Like all philosophical movements, libertarianism is varied, containing several schools and sub-groups and one will find no unanimity about its theoretical justifications, its goals or the strategy that should be adopted to reach them. Mainly, there are two types of libertarianism and each has its own answers to the queries. One group, the anarchists or also known as ‘anarcho-capitalists’ advocate the complete disappearance of the state and privatization of even the basic functions mentioned above. This goal may appear extreme or ridiculous at first sight, but it is based on a theoretically plausible argument.
It is for example, easy to imagine that one could replace provincial state or municipal police forces ( with the corruption , abuses of power, the incompetence and favoritism which usually characterize them all and often with impunity ) with private security agencies. These would make profits only in so far as they really protect citizens and fight real criminals. Anarcho-capitalists use the same type of arguments to support the privatization of the army and the courts which would leave nothing for a state to do. Private firms would then provide all the services that individuals might need in a pure free market.

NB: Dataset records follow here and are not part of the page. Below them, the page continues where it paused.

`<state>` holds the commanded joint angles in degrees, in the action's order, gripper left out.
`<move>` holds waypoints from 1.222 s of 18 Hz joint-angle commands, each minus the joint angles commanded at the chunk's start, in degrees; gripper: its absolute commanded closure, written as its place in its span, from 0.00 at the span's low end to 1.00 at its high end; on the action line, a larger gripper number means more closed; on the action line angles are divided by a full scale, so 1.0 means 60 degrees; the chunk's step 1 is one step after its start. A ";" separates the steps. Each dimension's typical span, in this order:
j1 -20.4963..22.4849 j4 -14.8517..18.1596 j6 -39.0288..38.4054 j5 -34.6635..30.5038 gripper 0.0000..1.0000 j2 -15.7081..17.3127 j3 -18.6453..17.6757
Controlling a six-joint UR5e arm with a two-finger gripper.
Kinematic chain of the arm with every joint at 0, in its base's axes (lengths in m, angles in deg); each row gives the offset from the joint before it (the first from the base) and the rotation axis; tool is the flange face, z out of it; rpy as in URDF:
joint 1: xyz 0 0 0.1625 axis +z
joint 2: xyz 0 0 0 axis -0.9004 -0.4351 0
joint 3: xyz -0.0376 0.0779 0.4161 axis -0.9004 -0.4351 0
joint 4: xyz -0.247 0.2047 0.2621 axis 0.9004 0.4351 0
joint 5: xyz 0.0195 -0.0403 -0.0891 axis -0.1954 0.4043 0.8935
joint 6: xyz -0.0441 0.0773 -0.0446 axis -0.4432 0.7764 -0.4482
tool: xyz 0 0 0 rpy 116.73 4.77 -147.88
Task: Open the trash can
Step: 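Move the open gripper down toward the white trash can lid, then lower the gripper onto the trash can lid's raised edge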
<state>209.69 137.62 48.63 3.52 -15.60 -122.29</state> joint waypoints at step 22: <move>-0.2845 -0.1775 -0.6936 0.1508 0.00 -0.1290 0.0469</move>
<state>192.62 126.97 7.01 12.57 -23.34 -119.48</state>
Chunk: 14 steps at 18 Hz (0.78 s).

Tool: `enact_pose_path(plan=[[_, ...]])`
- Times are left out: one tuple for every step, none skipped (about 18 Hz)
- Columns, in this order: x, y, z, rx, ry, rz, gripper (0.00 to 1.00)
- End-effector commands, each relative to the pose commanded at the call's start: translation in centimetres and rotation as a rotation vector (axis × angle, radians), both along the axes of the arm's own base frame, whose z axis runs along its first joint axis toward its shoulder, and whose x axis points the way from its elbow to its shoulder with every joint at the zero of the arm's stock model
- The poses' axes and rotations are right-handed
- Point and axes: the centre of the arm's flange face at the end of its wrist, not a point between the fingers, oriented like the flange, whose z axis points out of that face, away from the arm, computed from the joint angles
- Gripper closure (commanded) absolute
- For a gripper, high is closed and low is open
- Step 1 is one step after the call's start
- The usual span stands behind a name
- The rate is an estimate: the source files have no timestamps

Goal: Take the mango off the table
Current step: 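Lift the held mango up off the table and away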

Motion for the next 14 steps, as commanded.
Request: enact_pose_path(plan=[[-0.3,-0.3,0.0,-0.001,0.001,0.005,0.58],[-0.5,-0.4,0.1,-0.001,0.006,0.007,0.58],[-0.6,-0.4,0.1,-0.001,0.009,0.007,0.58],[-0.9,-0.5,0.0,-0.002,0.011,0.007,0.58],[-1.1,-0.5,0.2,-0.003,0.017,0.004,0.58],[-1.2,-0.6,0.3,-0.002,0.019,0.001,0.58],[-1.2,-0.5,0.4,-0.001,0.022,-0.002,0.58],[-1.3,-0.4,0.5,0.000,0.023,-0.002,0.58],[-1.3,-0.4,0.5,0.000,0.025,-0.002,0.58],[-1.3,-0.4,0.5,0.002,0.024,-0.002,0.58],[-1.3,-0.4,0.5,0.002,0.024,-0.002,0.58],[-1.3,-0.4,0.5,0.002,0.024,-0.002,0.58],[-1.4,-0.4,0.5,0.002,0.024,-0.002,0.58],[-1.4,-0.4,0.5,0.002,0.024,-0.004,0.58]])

In a context where public spending now accounts for almost half of all that is produced, where governments continue to adopt law after law so as to increase their control over our life, a more realistic libertarian goal is simply to reverse this trend and fight for any freedom and any concrete reduction in state tyranny. The other branch is known as ‘miniarchists’ who maintain that government may appropriately engage in police protection, enforcement of contracts and national defense , foreign relations, justice, the protection of private property and individual rights.
All remaining functions should be privatized. In the context of a much decentralized federal state, libertarians accept, however, that local authorities can intervene in other fields and offer various types of social and economic arrangements in so far as dissatisfied citizens can easily move to other jurisdictions. Definitely not included, according to miniarchists, is the power to tax, even to secure money for the functions just mentioned.
The question arises: why the libertarians endorse these views so sharply at variance with most political theory?
Firstly, libertarians hold an extremely strong doctrine of individual rights, particularly the right of individuals to acquire and hold property. Their concept of property rights and freedom of contract excludes welfare rights, since claims to these rights require in the libertarian view compulsory labor of some on behalf of other.
Secondly, libertarians believe that the operation of an unrestricted system of laissez faire capitalism is the most desirable social system. People unfettered by the state compulsions would be likely to establish this sort of economic system and it is all for the best that they do.